Written by Anna Hull, Family Support Services Supervisor

When you bring a new child into your home, your whole world changes. Some of the changes are readily apparent, like making sure there are enough beds, clothes, and food in your home. The need for other changes may take longer to manifest or may not seem relevant until you are already in the moment. Whether you already have your child in your home or not, it is important to consider what needs to happen in the event of emergencies. While some states require that families create physical safety plans, it is important that all families be able to articulate what they need to do in case of emergencies. We at Carolina Adoption Services encourage all families to develop safety plans that take into consideration their needs, the specific needs of their children, and other possible contingencies.

1. Develop a written safety plan and post it in an accessible place in your home. Include emergency phone numbers and an outline of your home with arrows outlining the paths to any exits. Take into consideration different types of emergencies, such as medical, fire, storms, etc. when developing your plans.

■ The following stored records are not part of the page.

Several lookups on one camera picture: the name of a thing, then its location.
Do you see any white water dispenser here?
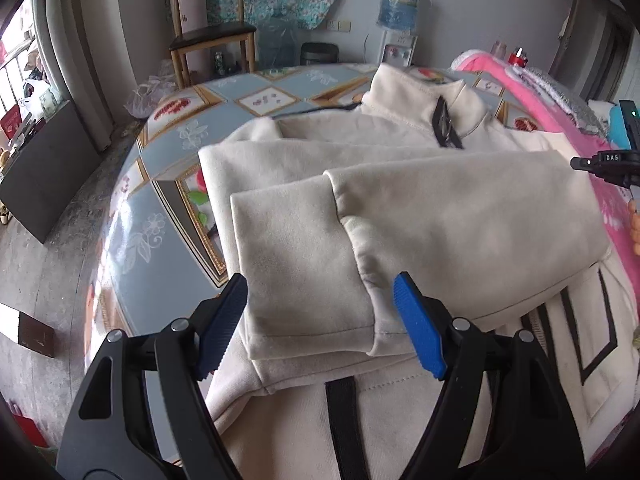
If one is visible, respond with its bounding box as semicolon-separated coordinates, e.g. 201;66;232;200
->
381;30;418;67

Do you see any pink floral blanket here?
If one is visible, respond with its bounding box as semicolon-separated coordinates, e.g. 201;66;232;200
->
450;49;640;281

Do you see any beige zip jacket black trim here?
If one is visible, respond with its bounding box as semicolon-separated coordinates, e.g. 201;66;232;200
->
197;62;640;480

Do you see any blue pillow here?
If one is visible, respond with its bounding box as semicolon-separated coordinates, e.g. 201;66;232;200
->
607;102;631;148

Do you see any red box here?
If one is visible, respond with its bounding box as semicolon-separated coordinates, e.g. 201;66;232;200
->
10;412;48;448

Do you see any clear empty water jug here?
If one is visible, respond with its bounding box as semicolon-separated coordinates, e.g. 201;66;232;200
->
257;6;297;68

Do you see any clear plastic bag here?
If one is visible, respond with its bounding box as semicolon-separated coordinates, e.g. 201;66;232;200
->
124;72;178;120

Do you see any wooden chair dark seat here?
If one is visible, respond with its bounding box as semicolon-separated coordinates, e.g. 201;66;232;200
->
165;0;258;88

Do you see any grey door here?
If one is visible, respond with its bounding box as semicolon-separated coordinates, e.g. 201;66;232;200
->
547;0;633;103

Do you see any dark low cabinet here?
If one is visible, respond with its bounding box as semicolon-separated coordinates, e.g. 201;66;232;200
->
0;100;103;241

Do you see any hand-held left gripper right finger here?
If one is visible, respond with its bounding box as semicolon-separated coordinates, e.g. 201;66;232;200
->
393;272;587;480

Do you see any black pot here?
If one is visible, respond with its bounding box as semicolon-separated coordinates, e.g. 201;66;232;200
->
300;41;341;67

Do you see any metal window railing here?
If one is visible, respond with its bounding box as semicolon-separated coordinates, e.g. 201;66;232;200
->
0;35;38;126

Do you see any small brown box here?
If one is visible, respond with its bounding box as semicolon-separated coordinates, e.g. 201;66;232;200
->
17;311;57;358

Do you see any grey curtain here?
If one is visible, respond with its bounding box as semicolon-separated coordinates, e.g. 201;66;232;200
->
45;0;138;153

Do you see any table with patterned tablecloth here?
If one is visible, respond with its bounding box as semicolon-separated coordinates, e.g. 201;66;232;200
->
82;62;548;356

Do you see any white plastic bag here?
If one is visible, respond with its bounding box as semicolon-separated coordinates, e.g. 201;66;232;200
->
22;79;61;116

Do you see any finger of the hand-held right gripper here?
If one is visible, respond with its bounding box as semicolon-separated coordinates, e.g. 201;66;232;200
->
570;150;640;189

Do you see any person's right hand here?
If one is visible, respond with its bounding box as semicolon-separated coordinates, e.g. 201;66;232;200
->
626;199;640;257

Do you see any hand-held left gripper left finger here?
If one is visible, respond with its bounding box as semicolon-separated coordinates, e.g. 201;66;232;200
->
56;273;249;480

2. As age-appropriate, walk your child through your plans step-by-step so that they become familiar. Use this as an opportunity to identify any special considerations you may need to make or any specific responsibilities your child may have (e.g. waiting for a parent versus leaving the home unaccompanied). Identify and practice the safe paths to leave your home and a specific location to meet, like a neighbor’s house, in case you get separated.
3. Take into consideration any additional needs specific to your child or children, such mobility concerns or needed medications, that will need to be factored into any plan. Don’t forget about comfort toys or sensory objects that may be helpful in the short term, that can help your children remain calm. If you have a spouse or partner, go over specific duties that you can each take responsibility of to ensure that nothing gets forgotten.
4. Ensure that your children have ways to get in touch with you if needed. Help them memorize important phone numbers and teach them about knowing how to ask trusted adults for help.
5. Go over example situations in which your child may need to ask for help. Some children may have trouble identifying what is an emergency or not, depending on their age or developmental needs, so rehearsing possible situations can be helpful.
6. Plan for the long term. Emergencies, even small ones, can awaken old traumas or be traumatic in their own right and may require additional aftercare. Being aware of this ahead of time can help you know what to look for in the long run, if an emergency does end up occurring.